**WHAT YOU HAVE TO DO:** Write out every single entry exactly.

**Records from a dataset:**
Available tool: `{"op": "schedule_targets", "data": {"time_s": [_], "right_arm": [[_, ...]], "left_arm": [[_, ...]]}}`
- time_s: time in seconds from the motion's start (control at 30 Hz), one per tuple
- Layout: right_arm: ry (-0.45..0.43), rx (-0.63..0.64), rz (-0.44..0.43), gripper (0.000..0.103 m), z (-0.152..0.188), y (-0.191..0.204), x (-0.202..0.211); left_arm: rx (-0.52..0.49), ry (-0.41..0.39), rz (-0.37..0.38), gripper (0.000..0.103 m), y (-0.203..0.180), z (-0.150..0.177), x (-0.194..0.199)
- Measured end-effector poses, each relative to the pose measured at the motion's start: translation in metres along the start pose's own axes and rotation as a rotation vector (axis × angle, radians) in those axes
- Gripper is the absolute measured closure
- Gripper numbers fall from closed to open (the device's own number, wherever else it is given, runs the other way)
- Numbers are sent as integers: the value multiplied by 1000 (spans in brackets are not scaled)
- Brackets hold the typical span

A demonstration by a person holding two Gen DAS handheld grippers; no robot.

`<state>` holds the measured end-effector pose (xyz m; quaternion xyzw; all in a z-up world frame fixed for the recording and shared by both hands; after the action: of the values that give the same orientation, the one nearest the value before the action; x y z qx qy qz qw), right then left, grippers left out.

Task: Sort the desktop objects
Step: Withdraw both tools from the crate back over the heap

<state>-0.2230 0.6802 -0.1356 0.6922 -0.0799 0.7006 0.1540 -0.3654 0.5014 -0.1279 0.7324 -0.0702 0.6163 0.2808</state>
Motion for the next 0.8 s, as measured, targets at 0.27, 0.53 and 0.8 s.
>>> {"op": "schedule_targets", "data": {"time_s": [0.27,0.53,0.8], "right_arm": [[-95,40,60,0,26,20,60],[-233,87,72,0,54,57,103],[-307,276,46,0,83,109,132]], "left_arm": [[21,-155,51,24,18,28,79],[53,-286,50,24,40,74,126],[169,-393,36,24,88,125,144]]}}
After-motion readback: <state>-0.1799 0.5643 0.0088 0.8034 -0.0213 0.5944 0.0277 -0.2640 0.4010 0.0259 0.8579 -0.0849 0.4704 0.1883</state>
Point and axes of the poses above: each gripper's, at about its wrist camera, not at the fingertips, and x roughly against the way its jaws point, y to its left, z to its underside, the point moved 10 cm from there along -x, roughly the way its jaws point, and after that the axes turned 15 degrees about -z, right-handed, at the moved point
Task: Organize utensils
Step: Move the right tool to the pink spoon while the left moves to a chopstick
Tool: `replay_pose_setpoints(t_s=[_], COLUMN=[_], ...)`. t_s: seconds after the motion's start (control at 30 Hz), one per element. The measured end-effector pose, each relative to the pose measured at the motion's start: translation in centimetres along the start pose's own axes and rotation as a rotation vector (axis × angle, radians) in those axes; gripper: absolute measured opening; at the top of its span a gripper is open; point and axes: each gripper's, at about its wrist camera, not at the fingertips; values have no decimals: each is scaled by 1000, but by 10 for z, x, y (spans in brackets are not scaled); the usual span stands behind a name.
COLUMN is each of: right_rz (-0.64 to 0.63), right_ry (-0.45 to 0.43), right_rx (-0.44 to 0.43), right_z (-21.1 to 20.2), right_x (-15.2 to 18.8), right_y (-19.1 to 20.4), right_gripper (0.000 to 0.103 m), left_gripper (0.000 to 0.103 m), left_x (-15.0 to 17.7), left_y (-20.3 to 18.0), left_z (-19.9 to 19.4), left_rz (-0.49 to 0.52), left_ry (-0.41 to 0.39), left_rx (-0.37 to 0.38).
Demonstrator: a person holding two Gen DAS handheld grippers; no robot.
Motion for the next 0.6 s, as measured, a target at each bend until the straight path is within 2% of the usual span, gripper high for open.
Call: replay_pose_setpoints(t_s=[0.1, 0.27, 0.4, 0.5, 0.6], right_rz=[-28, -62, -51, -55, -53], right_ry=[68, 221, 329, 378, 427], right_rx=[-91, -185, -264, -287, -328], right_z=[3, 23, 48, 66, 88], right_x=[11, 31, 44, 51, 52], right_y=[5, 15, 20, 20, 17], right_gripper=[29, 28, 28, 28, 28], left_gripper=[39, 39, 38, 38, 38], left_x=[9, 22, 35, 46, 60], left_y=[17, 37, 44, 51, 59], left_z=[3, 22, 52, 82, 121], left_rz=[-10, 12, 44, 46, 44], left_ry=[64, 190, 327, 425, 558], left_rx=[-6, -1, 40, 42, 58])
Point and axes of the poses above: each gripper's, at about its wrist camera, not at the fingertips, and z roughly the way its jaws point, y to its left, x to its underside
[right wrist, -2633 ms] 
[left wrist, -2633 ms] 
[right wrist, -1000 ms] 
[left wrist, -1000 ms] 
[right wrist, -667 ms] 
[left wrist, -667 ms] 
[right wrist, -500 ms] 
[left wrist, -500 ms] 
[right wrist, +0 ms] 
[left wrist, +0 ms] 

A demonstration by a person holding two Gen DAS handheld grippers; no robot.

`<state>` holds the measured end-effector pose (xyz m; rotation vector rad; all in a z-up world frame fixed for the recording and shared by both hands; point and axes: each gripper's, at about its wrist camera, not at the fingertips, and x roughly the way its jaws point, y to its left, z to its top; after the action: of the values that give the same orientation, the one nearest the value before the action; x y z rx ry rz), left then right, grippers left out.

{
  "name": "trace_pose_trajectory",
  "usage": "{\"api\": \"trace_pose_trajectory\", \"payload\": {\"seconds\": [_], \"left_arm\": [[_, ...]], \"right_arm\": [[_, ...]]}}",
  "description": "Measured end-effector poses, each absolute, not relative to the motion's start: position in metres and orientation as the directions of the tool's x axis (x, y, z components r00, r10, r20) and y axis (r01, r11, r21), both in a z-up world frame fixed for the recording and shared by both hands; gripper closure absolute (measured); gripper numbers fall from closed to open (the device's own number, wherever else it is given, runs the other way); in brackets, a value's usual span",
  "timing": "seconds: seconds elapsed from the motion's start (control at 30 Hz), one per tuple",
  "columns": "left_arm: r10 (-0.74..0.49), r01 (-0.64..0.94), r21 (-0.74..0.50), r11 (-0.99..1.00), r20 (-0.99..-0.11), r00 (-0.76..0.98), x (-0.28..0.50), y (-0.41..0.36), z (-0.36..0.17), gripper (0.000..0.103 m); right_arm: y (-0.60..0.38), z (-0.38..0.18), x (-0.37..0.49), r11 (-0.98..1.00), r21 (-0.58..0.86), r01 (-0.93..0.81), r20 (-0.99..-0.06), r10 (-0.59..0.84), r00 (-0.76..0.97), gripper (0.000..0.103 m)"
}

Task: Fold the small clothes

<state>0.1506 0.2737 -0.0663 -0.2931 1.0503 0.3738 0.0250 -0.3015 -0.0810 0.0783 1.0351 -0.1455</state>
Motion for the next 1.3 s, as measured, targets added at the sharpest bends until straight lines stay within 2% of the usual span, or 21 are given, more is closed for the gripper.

**EXERCISE OUTPUT:**
Available tool: `{"op": "schedule_targets", "data": {"time_s": [_], "right_arm": [[_, ...]], "left_arm": [[_, ...]]}}`
- time_s: time in seconds from the motion's start (control at 30 Hz), one per tuple
- Layout: right_arm: ry (-0.45..0.43), rx (-0.63..0.64), rz (-0.44..0.43), gripper (0.000..0.103 m), z (-0.152..0.188), y (-0.191..0.204), x (-0.202..0.211); left_arm: rx (-0.52..0.49), ry (-0.41..0.39), rz (-0.37..0.38), gripper (0.000..0.103 m), y (-0.203..0.180), z (-0.150..0.177), x (-0.194..0.199)
- Measured end-effector poses, each relative to the pose measured at the motion's start: translation in metres along the start pose's own axes and rotation as a rotation vector (axis × angle, radians) in those axes
- Gripper is the absolute measured closure
- Gripper numbers fall from closed to open (the device's own number, wherever else it is given, runs the other way)
- Numbers are sent as integers: the value multiplied by 1000 (spans in brackets are not scaled)
- Brackets hold the typical span

A demonstration by a person holding two Gen DAS handheld grippers; no robot.

`<state>` holds the measured end-effector pose (xyz m; quaternion xyzw; all in a z-up world frame fixed for the recording and shared by both hands; after the action: of the values that give the same orientation, the one nearest the value before the action; x y z qx qy qz qw), right then left, grippers left out.

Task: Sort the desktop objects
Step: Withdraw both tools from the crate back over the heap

<state>-0.2230 0.6802 -0.1356 0.6922 -0.0799 0.7006 0.1540 -0.3654 0.5014 -0.1279 0.7324 -0.0702 0.6163 0.2808</state>
Motion for the next 0.8 s, as measured, targets at 0.27, 0.53 and 0.8 s.
>>> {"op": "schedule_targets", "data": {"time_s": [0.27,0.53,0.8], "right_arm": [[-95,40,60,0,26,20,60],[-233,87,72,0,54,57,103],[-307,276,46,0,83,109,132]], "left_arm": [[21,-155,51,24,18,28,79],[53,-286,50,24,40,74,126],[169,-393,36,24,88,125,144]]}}
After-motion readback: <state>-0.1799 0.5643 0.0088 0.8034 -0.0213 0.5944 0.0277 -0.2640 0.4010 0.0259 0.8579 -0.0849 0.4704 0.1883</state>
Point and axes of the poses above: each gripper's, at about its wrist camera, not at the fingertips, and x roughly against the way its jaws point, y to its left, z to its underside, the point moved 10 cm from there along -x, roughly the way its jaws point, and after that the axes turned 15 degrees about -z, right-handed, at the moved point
Task: Organize utensils
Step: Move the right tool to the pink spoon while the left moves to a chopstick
Tool: `replay_pose_setpoints(t_s=[_], COLUMN=[_], ...)`. t_s: seconds after the motion's start (control at 30 Hz), one per element. The measured end-effector pose, each relative to the pose measured at the motion's start: translation in centimetres along the start pose's own axes and rotation as a rotation vector (axis × angle, radians) in those axes; gripper: absolute measured opening; at the top of its span a gripper is open; point and axes: each gripper's, at about its wrist camera, not at the fingertips; values have no decimals: each is scaled by 1000, but by 10 for z, x, y (spans in brackets are not scaled); the usual span stands behind a name.
COLUMN is each of: right_rz (-0.64 to 0.63), right_ry (-0.45 to 0.43), right_rx (-0.44 to 0.43), right_z (-21.1 to 20.2), right_x (-15.2 to 18.8), right_y (-19.1 to 20.4), right_gripper (0.000 to 0.103 m), left_gripper (0.000 to 0.103 m), left_x (-15.0 to 17.7), left_y (-20.3 to 18.0), left_z (-19.9 to 19.4), left_rz (-0.49 to 0.52), left_ry (-0.41 to 0.39), left_rx (-0.37 to 0.38).
Demonstrator: a person holding two Gen DAS handheld grippers; no robot.
Motion for the next 0.6 s, as measured, a target at each bend until the straight path is within 2% of the usual span, gripper high for open.
Call: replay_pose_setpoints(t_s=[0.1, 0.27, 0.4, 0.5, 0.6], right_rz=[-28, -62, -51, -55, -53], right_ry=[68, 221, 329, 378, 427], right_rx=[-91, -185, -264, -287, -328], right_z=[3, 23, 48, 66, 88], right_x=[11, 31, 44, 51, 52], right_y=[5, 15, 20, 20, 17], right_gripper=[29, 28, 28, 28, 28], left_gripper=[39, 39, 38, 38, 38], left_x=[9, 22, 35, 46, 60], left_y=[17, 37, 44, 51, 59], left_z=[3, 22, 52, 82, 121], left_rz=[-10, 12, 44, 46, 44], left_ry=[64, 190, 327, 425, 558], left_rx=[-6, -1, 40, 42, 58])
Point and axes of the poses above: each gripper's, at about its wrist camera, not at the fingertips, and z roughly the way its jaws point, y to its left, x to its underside
[right wrist, -2633 ms] 
[left wrist, -2633 ms] 
[right wrist, -1000 ms] 
[left wrist, -1000 ms] 
[right wrist, -667 ms] 
[left wrist, -667 ms] 
[right wrist, -500 ms] 
[left wrist, -500 ms] 
[right wrist, +0 ms] 
[left wrist, +0 ms] 

A demonstration by a person holding two Gen DAS handheld grippers; no robot.

`<state>` holds the measured end-effector pose (xyz m; rotation vector rad; all in a z-up world frame fixed for the recording and shared by both hands; point and axes: each gripper's, at about its wrist camera, not at the fingertips, and x roughly the way its jaws point, y to its left, z to its top; after the action: of the values that give the same orientation, the one nearest the value before the action; x y z rx ry rz), left then right, grippers left out.

{
  "name": "trace_pose_trajectory",
  "usage": "{\"api\": \"trace_pose_trajectory\", \"payload\": {\"seconds\": [_], \"left_arm\": [[_, ...]], \"right_arm\": [[_, ...]]}}",
  "description": "Measured end-effector poses, each absolute, not relative to the motion's start: position in metres and orientation as the directions of the tool's x axis (x, y, z components r00, r10, r20) and y axis (r01, r11, r21), both in a z-up world frame fixed for the recording and shared by both hands; gripper closure absolute (measured); gripper numbers fall from closed to open (the device's own number, wherever else it is given, runs the other way); in brackets, a value's usual span",
  "timing": "seconds: seconds elapsed from the motion's start (control at 30 Hz), one per tuple",
  "columns": "left_arm: r10 (-0.74..0.49), r01 (-0.64..0.94), r21 (-0.74..0.50), r11 (-0.99..1.00), r20 (-0.99..-0.11), r00 (-0.76..0.98), x (-0.28..0.50), y (-0.41..0.36), z (-0.36..0.17), gripper (0.000..0.103 m); right_arm: y (-0.60..0.38), z (-0.38..0.18), x (-0.37..0.49), r11 (-0.98..1.00), r21 (-0.58..0.86), r01 (-0.93..0.81), r20 (-0.99..-0.06), r10 (-0.59..0.84), r00 (-0.76..0.97), gripper (0.000..0.103 m)"
}

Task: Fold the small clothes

<state>0.1506 0.2737 -0.0663 -0.2931 1.0503 0.3738 0.0250 -0.3015 -0.0810 0.0783 1.0351 -0.1455</state>
Motion for the next 1.3 s, as measured, targets added at the sharpest bends until straight lines stay within 2% of the usual span, or 21 are given, more is closed for the gripper.

That wraps up the answer.